#### Exercise brief
Would you reproduce exactly the lines below from the one holding "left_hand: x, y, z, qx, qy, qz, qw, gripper" through the one holding "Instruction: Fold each", inclusive, and no others?

-------- Recorded data

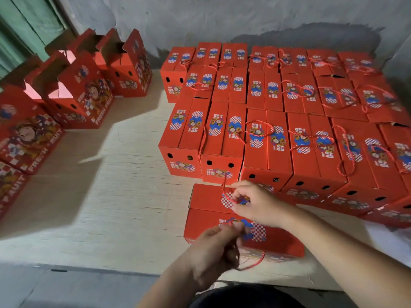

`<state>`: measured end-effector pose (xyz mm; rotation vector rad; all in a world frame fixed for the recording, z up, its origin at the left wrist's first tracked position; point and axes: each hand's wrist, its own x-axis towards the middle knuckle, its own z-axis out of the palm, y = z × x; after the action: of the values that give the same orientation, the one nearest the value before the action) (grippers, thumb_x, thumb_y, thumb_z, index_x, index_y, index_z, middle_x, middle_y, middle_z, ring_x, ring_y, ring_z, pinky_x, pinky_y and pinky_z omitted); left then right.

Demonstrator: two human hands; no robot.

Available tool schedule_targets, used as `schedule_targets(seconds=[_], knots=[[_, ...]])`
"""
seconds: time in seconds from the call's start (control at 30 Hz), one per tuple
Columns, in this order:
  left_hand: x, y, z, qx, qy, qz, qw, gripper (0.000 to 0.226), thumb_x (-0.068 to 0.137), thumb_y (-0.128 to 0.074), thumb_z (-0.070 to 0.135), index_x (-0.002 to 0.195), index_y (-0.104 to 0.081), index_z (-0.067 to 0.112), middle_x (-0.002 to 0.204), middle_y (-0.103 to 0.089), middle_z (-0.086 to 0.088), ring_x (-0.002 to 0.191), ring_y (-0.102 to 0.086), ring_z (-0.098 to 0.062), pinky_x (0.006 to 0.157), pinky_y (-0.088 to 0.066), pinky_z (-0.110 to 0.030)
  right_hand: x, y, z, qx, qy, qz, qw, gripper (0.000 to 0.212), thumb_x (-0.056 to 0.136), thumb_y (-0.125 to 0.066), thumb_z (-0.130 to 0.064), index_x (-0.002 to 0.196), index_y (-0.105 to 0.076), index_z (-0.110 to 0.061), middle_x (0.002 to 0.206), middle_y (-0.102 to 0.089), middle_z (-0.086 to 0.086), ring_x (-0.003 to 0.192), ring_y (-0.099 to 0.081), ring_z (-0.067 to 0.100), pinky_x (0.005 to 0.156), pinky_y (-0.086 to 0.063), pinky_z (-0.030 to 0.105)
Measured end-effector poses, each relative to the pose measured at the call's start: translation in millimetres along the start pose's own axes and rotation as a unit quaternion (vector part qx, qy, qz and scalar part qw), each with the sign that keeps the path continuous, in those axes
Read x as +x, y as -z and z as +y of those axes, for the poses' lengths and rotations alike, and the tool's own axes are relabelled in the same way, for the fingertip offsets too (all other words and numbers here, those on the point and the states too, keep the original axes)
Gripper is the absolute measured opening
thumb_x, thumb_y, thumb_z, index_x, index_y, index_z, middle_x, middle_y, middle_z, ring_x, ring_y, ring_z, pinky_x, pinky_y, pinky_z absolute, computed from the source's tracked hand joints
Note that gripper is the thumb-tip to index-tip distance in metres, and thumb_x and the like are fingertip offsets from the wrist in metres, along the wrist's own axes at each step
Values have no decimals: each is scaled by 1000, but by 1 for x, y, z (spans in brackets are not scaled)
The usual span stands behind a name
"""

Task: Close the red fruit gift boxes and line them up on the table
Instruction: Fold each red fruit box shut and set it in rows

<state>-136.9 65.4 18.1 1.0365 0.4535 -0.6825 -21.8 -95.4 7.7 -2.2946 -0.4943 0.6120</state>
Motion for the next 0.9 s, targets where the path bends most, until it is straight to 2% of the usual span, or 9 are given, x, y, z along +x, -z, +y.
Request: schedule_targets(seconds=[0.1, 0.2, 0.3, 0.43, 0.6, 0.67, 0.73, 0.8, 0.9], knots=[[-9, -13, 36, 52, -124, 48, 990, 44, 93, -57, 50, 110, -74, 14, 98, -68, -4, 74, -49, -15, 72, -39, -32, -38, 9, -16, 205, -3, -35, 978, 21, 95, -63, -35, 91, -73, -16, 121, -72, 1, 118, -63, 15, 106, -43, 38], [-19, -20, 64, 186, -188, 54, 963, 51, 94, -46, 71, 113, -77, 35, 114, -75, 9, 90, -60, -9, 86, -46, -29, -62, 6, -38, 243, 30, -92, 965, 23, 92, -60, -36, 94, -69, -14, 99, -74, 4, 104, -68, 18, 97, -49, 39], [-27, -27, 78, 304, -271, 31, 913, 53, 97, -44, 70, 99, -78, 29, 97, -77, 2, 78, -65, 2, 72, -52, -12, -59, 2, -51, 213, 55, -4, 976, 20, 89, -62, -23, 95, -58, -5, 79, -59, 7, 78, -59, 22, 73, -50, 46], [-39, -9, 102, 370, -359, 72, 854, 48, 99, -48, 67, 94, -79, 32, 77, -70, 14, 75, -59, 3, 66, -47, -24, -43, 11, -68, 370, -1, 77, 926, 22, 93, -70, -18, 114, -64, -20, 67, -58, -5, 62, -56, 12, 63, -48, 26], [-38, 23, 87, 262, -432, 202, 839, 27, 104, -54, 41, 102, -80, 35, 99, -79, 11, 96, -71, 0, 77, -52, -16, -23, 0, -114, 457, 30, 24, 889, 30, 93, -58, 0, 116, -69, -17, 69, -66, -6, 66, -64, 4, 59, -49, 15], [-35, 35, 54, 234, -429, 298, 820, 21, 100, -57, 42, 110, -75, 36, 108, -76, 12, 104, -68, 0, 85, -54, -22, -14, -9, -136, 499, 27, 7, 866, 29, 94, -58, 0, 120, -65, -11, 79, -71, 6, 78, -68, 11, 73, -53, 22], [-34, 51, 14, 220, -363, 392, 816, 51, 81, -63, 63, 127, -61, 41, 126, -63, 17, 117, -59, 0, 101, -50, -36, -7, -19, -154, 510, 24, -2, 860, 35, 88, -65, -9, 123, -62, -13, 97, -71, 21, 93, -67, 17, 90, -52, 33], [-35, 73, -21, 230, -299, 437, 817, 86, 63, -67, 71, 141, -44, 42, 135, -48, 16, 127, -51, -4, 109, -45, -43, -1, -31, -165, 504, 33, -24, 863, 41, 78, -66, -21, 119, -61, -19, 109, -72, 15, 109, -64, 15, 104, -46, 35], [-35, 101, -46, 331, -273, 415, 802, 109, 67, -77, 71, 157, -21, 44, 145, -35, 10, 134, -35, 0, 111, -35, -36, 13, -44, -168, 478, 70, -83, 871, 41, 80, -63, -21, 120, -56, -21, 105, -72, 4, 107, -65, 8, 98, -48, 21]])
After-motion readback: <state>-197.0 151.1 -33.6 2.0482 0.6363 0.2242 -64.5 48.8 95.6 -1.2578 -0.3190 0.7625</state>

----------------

#### Result of this task
  left_hand: x, y, z, qx, qy, qz, qw, gripper (0.000 to 0.226), thumb_x (-0.068 to 0.137), thumb_y (-0.128 to 0.074), thumb_z (-0.070 to 0.135), index_x (-0.002 to 0.195), index_y (-0.104 to 0.081), index_z (-0.067 to 0.112), middle_x (-0.002 to 0.204), middle_y (-0.103 to 0.089), middle_z (-0.086 to 0.088), ring_x (-0.002 to 0.191), ring_y (-0.102 to 0.086), ring_z (-0.098 to 0.062), pinky_x (0.006 to 0.157), pinky_y (-0.088 to 0.066), pinky_z (-0.110 to 0.030)
  right_hand: x, y, z, qx, qy, qz, qw, gripper (0.000 to 0.212), thumb_x (-0.056 to 0.136), thumb_y (-0.125 to 0.066), thumb_z (-0.130 to 0.064), index_x (-0.002 to 0.196), index_y (-0.105 to 0.076), index_z (-0.110 to 0.061), middle_x (0.002 to 0.206), middle_y (-0.102 to 0.089), middle_z (-0.086 to 0.086), ring_x (-0.003 to 0.192), ring_y (-0.099 to 0.081), ring_z (-0.067 to 0.100), pinky_x (0.005 to 0.156), pinky_y (-0.086 to 0.063), pinky_z (-0.030 to 0.105)
Measured end-effector poses, each relative to the pose measured at the call's start: translation in millimetres along the start pose's own axes and rotation as a unit quaternion (vector part qx, qy, qz and scalar part qw), each with the sign that keeps the path continuous, in those axes
Read x as +x, y as -z and z as +y of those axes, for the poses' lengths and rotations alike, and the tool's own axes are relabelled in the same way, for the fingertip offsets too (all other words and numbers here, those on the point and the states too, keep the original axes)
Gripper is the absolute measured opening
thumb_x, thumb_y, thumb_z, index_x, index_y, index_z, middle_x, middle_y, middle_z, ring_x, ring_y, ring_z, pinky_x, pinky_y, pinky_z absolute, computed from the source's tracked hand joints
Note that gripper is the thumb-tip to index-tip distance in metres, and thumb_x and the like are fingertip offsets from the wrist in metres, along the wrist's own axes at each step
Values have no decimals: each is scaled by 1000, but by 1 for x, y, z (spans in brackets are not scaled)
The usual span stands behind a name
"""

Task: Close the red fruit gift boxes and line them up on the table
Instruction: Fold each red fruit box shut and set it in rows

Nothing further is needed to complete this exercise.